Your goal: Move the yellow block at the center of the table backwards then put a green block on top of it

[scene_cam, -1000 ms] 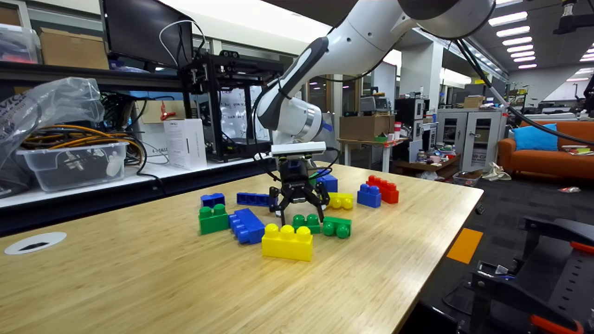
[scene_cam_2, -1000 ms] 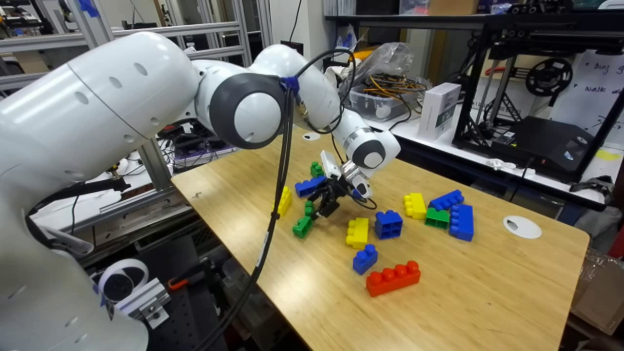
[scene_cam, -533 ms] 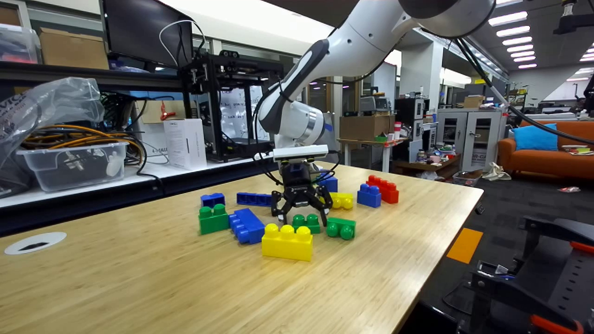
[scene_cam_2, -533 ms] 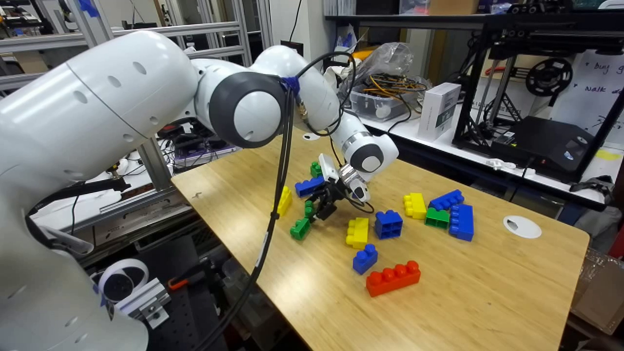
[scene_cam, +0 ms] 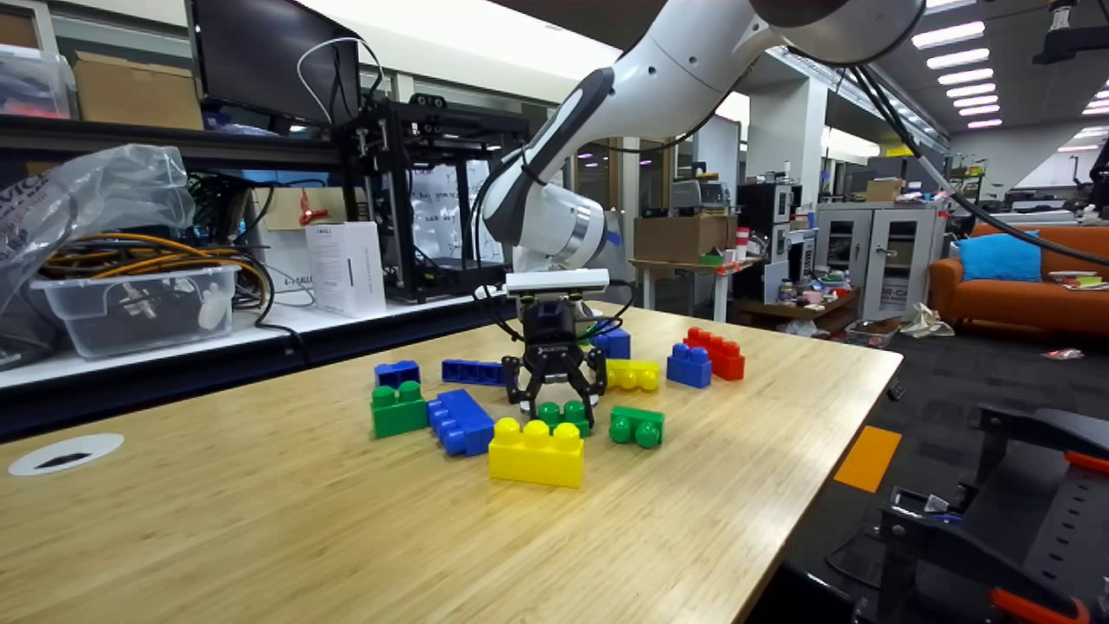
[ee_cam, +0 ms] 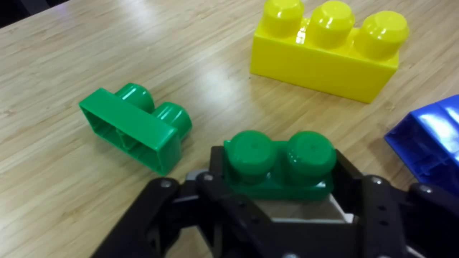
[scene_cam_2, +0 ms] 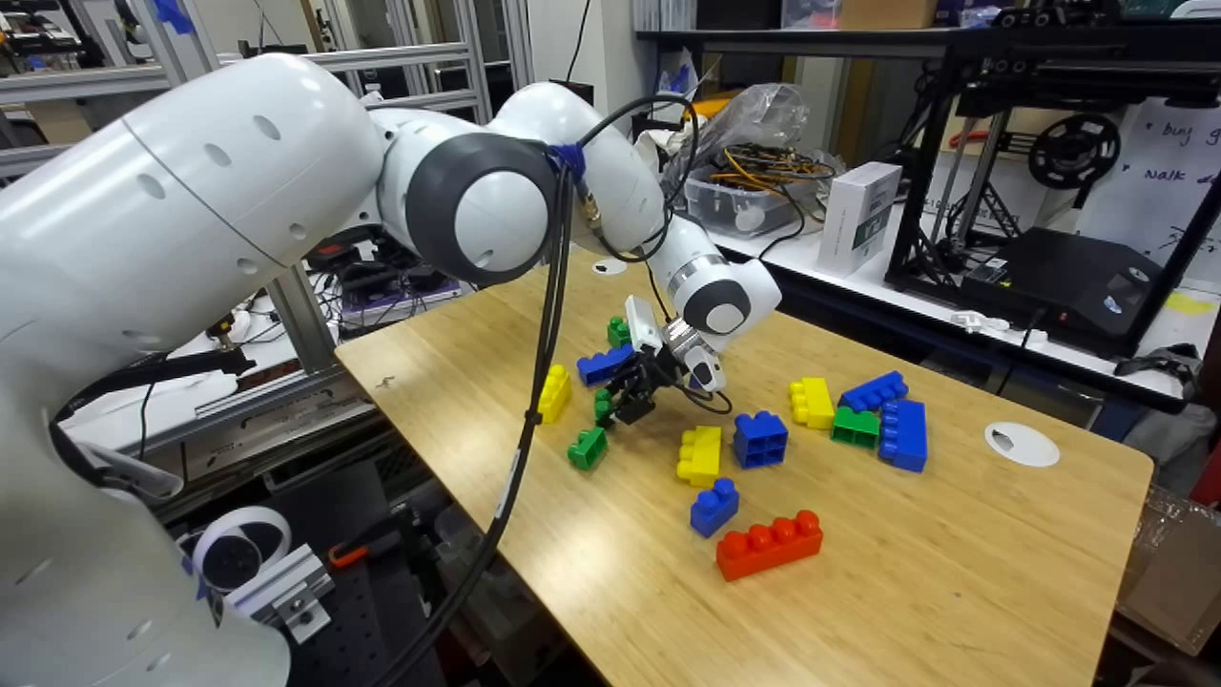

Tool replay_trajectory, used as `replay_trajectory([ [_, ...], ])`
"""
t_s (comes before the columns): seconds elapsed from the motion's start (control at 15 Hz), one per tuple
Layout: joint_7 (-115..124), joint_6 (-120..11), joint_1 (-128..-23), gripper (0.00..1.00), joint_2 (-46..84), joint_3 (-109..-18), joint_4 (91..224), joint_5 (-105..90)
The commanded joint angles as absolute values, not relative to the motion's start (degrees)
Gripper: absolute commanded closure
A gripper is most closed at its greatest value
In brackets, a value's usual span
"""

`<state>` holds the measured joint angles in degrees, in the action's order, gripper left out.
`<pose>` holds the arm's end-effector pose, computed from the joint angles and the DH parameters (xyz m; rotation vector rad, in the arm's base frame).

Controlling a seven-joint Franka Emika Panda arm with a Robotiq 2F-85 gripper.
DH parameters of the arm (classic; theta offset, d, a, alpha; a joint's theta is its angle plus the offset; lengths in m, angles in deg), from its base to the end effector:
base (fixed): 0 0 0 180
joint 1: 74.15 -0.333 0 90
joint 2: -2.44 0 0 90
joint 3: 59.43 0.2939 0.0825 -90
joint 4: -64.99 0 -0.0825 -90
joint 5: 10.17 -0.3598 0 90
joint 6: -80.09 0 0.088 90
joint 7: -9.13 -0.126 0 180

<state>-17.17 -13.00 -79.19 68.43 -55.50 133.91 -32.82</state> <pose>0.5919 0.1345 0.0397 -2.6163 0.6598 1.1720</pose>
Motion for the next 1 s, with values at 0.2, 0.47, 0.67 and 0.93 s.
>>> replay_trajectory([
  [0.2, -15.6, -16.0, -78.8, 0.55, 65.2, -55.0, 137.7, -34.1],
  [0.47, -16.3, -20.0, -78.3, 0.55, 60.4, -53.7, 141.0, -37.8],
  [0.67, -17.0, -22.9, -78.1, 0.55, 55.5, -52.6, 145.2, -42.7],
  [0.93, -17.5, -24.7, -78.9, 0.55, 50.1, -52.7, 151.3, -47.3],
])
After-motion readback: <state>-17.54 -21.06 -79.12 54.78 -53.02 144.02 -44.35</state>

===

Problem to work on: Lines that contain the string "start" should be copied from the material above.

Completed exercise:
t_s (comes before the columns): seconds elapsed from the motion's start (control at 15 Hz), one per tuple
The commanded joint angles as absolute values, not relative to the motion's start (degrees)

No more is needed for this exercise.